Quick Start

HPC Midlands Plus (Athena) Quick-start Guide

Accessing Athena

Log in to athena.hpc-midlands-plus.ac.uk (via ssh) using your SAFE username and the password issued to you via SAFE for this service.

Loughborough University users: please log in to athena.lboro.ac.uk.

Storage

The location of your home files is of the form: /gpfs/home/site/username, where site is the name of your site (e.g. aston, lboro ) and username is your username.

If you have critical data please ensure it is copied to other locations. User areas are not backed up.

You will need to transfer your files to/from Athena via scp or sftp (i.e. use winscp on Windows).

Modules

Athena uses the module system, so to list the available modules type

module avail

Job Submission

Athena uses the SLURM queueing system.

To submit a job use the sbatch command:

sbatch hello.sh

which responds with something like:

Submitted batch job 22465

Here is an example SLURM submission script:

#!/bin/bash
#SBATCH --time=10:00:00
#SBATCH --job-name=myjobname
#SBATCH --partition=compute
#SBATCH --nodes=2
#SBATCH --ntasks-per-node=28
#SBATCH --account=a01
#SBATCH --mail-type=ALL
#SBATCH --mail-user=A.Bloggs@lboro.ac.uk
module purge
module load some_modules
mpirun ./hello_parallel

Please note that the x86 nodes on Athena x86 nodes all have 28 cores.

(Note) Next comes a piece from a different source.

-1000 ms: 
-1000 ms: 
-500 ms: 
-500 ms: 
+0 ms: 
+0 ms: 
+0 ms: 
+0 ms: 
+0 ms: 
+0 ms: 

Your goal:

The working directory of the job defaults to the one in which you submitted the job.

Argument Meaning
–time=HH:MM:SS The walltime you are requesting, i.e. the maximum time the job will be allowed to run for. Specified in hours:minutes:seconds.
–job-name=some_name The name you have chosen to give the job. Defaults to the name of the job script.
–output=some_filename The name of the file in which the stdout output will be saved.Defaults to slurm-NNNNN.out, where NNNNN is the job ID.
–error=some_filename The name of the file in which the stderr output will be saved. Defaults to slurm-NNNNN.err, where NNNNN is the job ID.
–partition=partition_name The partition your job should run in. For most users, please set this to compute.
–nodes=some_number The number of nodes you are requesting.
–account=account_code You should have been assigned an account code you can use here. Jobs will usually default to the correct account unless you are a member of multiple projects.
–workdir=some_directory Set the job working directory. Without this the working directory defaults to the one where the job was submitted from.
–mail-type=specification When the system should send you email. Options are BEGIN, END, FAIL, REQUEUE and ALL.
–mail-user=thing@somewhere.com Who to email the job status updates to. Set to your full email address.
–requeue Tells SLURM it may restart the job if it has been interrupted (e.g. due to a hardware fault).

Partitions

Jobs can be submitted to one of three partitions.

compute

  • x86 nodes with 28 cores and 128 GB memory.
  • There are 512 nodes in this partition.
  • The maximum job walltime allowed is 100 hours hours.
  • The maximum core count per job is 756 cores (= 27 nodes).
  • The maximum cores per user (i.e. all their running jobs) is 2000 cores.

openpower

  • OpenPower nodes with 20 cores and 1 TB memory.
  • There are 4 nodes in this partition.
  • The maximum job walltime allowed is 100 hours hours.

openpower-nvidia

  • OpenPower node with 20 cores and 1 TB memory and two Nvidia P100 GPGPUs.
  • There is one node in this partition.
  • The maximum job walltime allowed is 100 hours hours.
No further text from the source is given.